Obviously, the creation of the “18-34” year-old aimed at getting 34-year-olds to act 18, not getting 18-year-olds to act 34. A society as progressive as ours has much to gain from indefinitely extending youth, for youth is necessarily oriented toward the future, which naturally inclines the youth toward a progressive worldview. What is more, any 18-year-old trying to act 34 is going to break the 18-34 year old mold rather quickly. The last thing advertisers need is someone in their late 20s reaching after the maturity of someone in their 50s. We don’t want twentysomethings having any meaningful communication with people their parents’ age.
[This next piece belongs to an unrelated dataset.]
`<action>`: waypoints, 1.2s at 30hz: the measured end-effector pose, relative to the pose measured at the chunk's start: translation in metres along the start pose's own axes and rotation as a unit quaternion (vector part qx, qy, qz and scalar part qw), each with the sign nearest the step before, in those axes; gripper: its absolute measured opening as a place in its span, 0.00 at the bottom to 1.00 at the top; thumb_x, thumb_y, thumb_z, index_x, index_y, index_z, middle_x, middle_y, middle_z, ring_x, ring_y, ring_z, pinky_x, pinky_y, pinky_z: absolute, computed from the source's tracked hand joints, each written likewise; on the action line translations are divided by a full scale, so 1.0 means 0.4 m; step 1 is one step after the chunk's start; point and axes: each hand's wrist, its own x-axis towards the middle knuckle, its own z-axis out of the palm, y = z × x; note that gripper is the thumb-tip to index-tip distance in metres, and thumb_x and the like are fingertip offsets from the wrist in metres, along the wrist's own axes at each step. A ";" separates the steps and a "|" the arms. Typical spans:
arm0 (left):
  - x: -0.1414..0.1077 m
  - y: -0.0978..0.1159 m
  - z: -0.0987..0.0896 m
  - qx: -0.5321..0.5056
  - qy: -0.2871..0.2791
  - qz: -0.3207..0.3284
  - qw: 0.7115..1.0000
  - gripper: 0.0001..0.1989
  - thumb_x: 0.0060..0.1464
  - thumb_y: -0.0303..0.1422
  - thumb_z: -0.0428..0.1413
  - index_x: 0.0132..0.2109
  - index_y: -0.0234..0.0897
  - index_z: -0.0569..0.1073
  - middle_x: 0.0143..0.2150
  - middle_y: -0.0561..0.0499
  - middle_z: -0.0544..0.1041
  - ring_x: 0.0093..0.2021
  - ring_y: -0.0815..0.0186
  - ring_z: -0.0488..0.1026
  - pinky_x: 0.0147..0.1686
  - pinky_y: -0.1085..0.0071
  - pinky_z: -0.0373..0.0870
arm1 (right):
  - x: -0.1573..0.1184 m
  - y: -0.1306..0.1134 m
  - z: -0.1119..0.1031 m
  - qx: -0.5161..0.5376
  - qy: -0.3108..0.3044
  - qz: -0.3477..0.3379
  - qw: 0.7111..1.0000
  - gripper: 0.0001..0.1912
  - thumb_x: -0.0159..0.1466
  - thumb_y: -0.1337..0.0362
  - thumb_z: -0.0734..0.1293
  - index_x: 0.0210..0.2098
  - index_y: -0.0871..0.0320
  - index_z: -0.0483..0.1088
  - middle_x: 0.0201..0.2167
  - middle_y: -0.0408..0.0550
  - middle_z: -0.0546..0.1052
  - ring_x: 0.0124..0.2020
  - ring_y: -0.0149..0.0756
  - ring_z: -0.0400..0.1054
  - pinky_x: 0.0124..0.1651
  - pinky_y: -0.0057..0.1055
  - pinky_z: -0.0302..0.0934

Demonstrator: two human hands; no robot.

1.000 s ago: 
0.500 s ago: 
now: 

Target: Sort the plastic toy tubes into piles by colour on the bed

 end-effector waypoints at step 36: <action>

As many culture critics have already noted, the “18-34” year old exists because we offer children very little incentive to grow up. The pleasures and freedoms of adulthood are given to children earlier and earlier, while “stress” is regarded as a debilitating, deadly disease from which everyone—but especially the young—needs immediate deliverance. The day is fast approaching wherein telling a student to “hurry” for any reason at all will be regarded as psychological abuse. Despite the fact that most children in this country have seen internet pornography by the age of 14, many self-professed conservatives give their eighth grades sons smartphones “to teach them responsibility.” Of course, this is simply how “responsibility” is now commonly taught to teenagers: first, they are given expensive, dangerous gifts and their parents hope nothing goes horribly wrong, then parents pretend “important lessons were learned” when things do go horribly wrong.

This extended complaint about the elongation of adolescence presumes not only that adulthood still exists, but that adulthood is good. While I am nearly 40 years old, I discovered adulthood too late in life to ever achieve the status of adult as deeply as I would like before passing from this world to the next. I fear the sort of future wherein it makes sense to speak of the “18-64” year-old, though I believe the pettiness and selfishness of my own taste has contributed to the extension of youth even beyond the age of 34. Nonetheless, I believe I have chosen my heroes well.

When I consider the sorts of figures who have shaped my understanding of adulthood, both real and fictional, what typifies them all is quietude mingled with a willingness to suffer, care for the innocent and infirmed, an intellect capable of enjoying and profiting from silence, an ability to think one’s way out of boredom, a respect for appearances and nature, and a complete disregard for the judgments of youth. The great adults of the Modern age are Roger Scruton and Jane Eyre.

Helping our children escape the vortex of the “18-34” year-old depends on living by a couple of simple but uncomfortable rules. First, we must guard our own homes from fashionable music, stories, films, theology, and books, because fashionable things create sudden but ephemeral loves that never last long enough to take root and having too many rootless loves will make a man shallow. And second, living by the first rule also entails a willingness to offend people who do not live by the first rule, so escaping the “18-34” vortex also requires an iron stomach. Such offense will invariably prompt counter-offense and few accusations prick the conscience of a man living in an egalitarian, democratic society quite like “snob” does, though I don’t mind telling you the sting passes rather quickly.